◆ REQUIREMENT
When a line below contains the string "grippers", show that line.

Data entries:
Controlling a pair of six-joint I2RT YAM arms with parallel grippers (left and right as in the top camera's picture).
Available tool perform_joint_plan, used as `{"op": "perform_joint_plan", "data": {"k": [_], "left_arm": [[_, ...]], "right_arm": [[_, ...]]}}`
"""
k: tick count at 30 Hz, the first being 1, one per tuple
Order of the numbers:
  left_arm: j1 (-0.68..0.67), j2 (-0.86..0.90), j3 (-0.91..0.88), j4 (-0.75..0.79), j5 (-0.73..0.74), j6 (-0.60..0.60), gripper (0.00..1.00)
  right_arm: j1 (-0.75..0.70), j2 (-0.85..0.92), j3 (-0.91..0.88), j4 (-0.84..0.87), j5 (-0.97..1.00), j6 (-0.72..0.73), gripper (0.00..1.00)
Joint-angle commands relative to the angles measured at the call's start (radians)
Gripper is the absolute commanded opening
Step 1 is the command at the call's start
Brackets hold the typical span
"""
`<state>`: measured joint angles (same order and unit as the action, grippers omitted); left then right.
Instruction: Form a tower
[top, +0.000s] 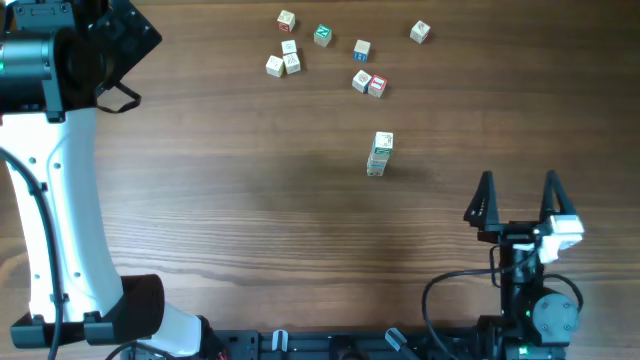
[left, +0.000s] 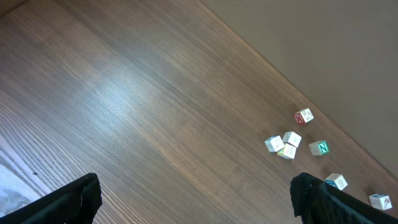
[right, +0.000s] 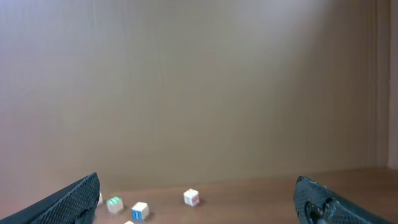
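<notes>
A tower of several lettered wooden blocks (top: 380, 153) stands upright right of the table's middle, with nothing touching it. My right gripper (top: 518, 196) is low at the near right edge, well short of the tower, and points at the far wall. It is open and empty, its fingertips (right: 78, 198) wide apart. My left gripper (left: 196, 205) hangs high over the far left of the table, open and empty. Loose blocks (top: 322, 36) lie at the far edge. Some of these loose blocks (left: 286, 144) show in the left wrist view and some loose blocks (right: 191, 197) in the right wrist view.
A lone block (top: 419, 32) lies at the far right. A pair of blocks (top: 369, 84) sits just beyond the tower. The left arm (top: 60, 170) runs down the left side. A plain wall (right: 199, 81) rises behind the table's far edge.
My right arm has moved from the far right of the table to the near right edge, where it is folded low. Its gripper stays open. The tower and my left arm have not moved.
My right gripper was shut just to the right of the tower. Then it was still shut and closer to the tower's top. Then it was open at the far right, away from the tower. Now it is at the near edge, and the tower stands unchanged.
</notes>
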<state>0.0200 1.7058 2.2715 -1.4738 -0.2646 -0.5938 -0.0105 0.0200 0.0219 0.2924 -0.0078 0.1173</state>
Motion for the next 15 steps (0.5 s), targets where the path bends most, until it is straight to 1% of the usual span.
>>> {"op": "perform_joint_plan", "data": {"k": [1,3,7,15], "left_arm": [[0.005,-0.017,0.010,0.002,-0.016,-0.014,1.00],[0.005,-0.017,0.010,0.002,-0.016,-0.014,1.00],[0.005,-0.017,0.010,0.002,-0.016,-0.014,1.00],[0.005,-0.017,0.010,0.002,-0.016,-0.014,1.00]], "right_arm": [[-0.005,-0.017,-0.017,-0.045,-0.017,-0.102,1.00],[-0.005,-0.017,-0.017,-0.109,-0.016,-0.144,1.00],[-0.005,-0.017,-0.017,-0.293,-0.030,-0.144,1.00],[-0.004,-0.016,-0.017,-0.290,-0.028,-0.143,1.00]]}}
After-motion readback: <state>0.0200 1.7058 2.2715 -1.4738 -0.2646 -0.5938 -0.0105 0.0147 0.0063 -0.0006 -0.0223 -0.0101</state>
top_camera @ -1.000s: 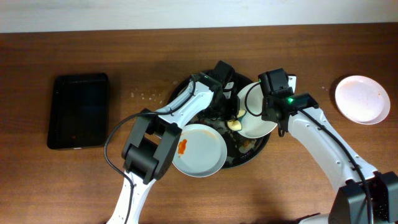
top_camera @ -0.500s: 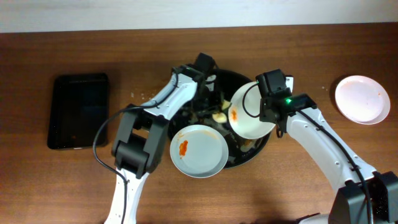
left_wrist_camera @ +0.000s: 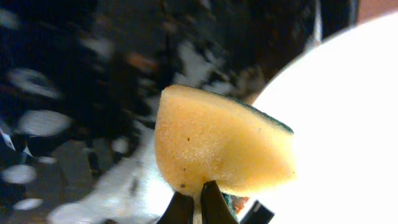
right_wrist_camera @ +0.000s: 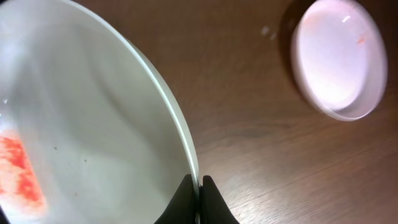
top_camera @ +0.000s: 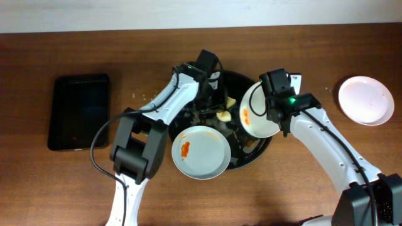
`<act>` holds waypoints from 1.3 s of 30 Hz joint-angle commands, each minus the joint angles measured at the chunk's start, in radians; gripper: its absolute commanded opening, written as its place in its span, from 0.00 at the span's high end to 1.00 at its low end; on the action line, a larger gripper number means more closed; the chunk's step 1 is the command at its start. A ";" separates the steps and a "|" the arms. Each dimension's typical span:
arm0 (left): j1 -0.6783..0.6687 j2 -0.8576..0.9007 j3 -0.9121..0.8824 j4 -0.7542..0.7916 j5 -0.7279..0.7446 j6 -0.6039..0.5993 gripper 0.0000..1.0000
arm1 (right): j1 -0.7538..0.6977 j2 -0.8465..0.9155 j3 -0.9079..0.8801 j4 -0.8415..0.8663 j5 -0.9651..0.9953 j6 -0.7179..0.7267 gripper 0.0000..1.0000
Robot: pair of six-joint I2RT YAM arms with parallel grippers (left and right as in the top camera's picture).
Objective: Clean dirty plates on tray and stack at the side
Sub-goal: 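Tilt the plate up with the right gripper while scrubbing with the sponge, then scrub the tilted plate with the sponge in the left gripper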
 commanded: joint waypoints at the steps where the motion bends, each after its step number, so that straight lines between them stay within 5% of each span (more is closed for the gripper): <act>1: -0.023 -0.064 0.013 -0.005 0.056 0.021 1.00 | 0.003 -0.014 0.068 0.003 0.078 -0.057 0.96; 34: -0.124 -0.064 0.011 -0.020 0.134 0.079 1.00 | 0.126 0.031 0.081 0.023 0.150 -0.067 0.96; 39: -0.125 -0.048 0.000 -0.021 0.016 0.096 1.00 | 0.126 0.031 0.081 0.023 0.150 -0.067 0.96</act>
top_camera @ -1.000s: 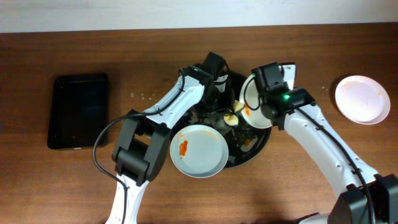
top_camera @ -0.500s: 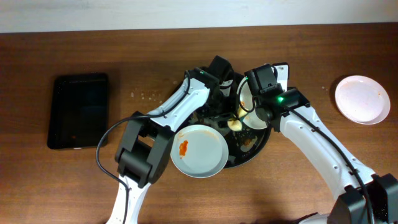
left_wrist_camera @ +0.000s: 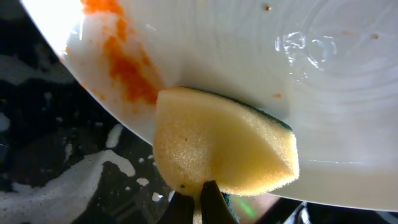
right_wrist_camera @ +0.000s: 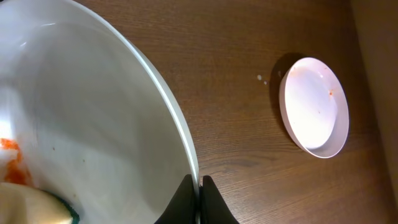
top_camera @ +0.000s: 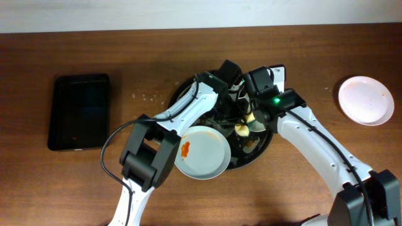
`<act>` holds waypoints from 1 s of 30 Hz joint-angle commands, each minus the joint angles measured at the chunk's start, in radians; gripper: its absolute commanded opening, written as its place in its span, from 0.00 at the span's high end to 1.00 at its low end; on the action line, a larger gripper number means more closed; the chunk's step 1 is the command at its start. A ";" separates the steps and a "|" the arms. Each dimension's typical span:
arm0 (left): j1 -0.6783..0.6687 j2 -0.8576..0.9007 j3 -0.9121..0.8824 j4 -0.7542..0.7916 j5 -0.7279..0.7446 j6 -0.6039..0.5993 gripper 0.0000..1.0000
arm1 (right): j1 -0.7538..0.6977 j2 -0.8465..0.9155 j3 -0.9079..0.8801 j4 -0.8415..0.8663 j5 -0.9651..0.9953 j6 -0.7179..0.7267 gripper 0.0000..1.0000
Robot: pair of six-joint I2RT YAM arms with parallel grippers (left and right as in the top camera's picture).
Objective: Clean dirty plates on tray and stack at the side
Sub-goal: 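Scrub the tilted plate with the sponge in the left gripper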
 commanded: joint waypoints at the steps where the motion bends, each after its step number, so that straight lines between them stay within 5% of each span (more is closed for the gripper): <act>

◆ ANSWER TO THE PROBLEM
Controlling a pair of six-joint I2RT YAM arms with parallel grippers (left and right as in the top camera's picture).
`<state>`: measured joint angles (same order and unit as the action, grippers omitted); left then right.
Robot: pair of six-joint I2RT YAM arms with parallel grippers (left and right as in the top camera's picture).
Robot: pair of six-joint I2RT YAM arms with parallel grippers (left and right as in the top camera's picture).

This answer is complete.